For DataParallel, somewhere it is mentioned that at present it does not run on more than 8 GPUs;

Just curious, could you please point me to the doc with this claim? This is new to me, I wasn’t aware there is such a limitation in DP.

however, I could not find similar info about DDP (I may have missed it).

We recently tested DDP using 256 GPUs, and it runs fine. Could this error be sth specific to the imagenet example? cc @fmassa for vision questions

Moreover, as all the processes load their own module locally on each of the devices without a broadcast during initialization, is not it unexpected?

There is a broadcast in DDP ctor. Please see the link below:

Hi @mrshenli, (sorry for such a late read/response to this message)

So, I figured out that using either the flag NCCL_P2P_LEVEL=0 or NCCL_P2P_DISABLE=1, DDP runs fine on a machine with >8 GPUs. Here I am specifically talking about 10 GPUs in the same machine. I am not sure about the topology of the 256 GPUs that you mentioned.

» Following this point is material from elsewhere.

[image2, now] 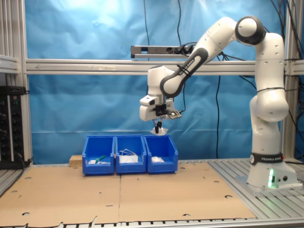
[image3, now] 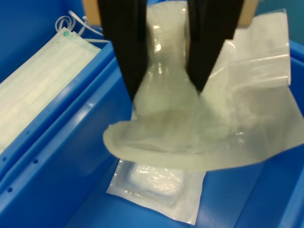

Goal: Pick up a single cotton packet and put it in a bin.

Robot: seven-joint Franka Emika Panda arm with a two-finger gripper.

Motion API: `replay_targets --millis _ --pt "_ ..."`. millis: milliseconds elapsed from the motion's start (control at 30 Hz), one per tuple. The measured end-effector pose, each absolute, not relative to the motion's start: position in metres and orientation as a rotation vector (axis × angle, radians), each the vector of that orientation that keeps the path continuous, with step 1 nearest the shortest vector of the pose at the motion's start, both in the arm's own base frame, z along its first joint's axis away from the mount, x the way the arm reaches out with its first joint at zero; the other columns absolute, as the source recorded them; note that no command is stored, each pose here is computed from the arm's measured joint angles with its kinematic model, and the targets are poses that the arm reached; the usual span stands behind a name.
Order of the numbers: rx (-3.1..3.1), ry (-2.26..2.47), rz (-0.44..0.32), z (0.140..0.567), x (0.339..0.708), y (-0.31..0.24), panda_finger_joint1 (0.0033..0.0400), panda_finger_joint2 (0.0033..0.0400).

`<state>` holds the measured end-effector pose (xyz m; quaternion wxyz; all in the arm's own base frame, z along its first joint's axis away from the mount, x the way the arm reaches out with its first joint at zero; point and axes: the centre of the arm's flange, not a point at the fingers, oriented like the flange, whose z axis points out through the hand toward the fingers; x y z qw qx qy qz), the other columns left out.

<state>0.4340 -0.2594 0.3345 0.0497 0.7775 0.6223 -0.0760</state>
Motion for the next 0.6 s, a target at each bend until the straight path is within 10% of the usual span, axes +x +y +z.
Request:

Right now, I can not locate the doc page where I had seen that nn.dataparallel does not run (efficiently or something?) on more than 8 GPUs in a machine. Maybe it was in the previous version of the doc? In any case, I will confirm this one by testing it on a machine with 10 GPUs that I have access to.

Thanks.

1 Like

In that test, each node only has 8 GPUs.

So, I figured out that using either the flag NCCL_P2P_LEVEL=0 or NCCL_P2P_DISABLE=1, DDP runs fine on a machine with >8 GPUs.

I see. We don’t have tests covering > 8GPUs per node cases yet. This is an important message, thanks for sharing!

1 Like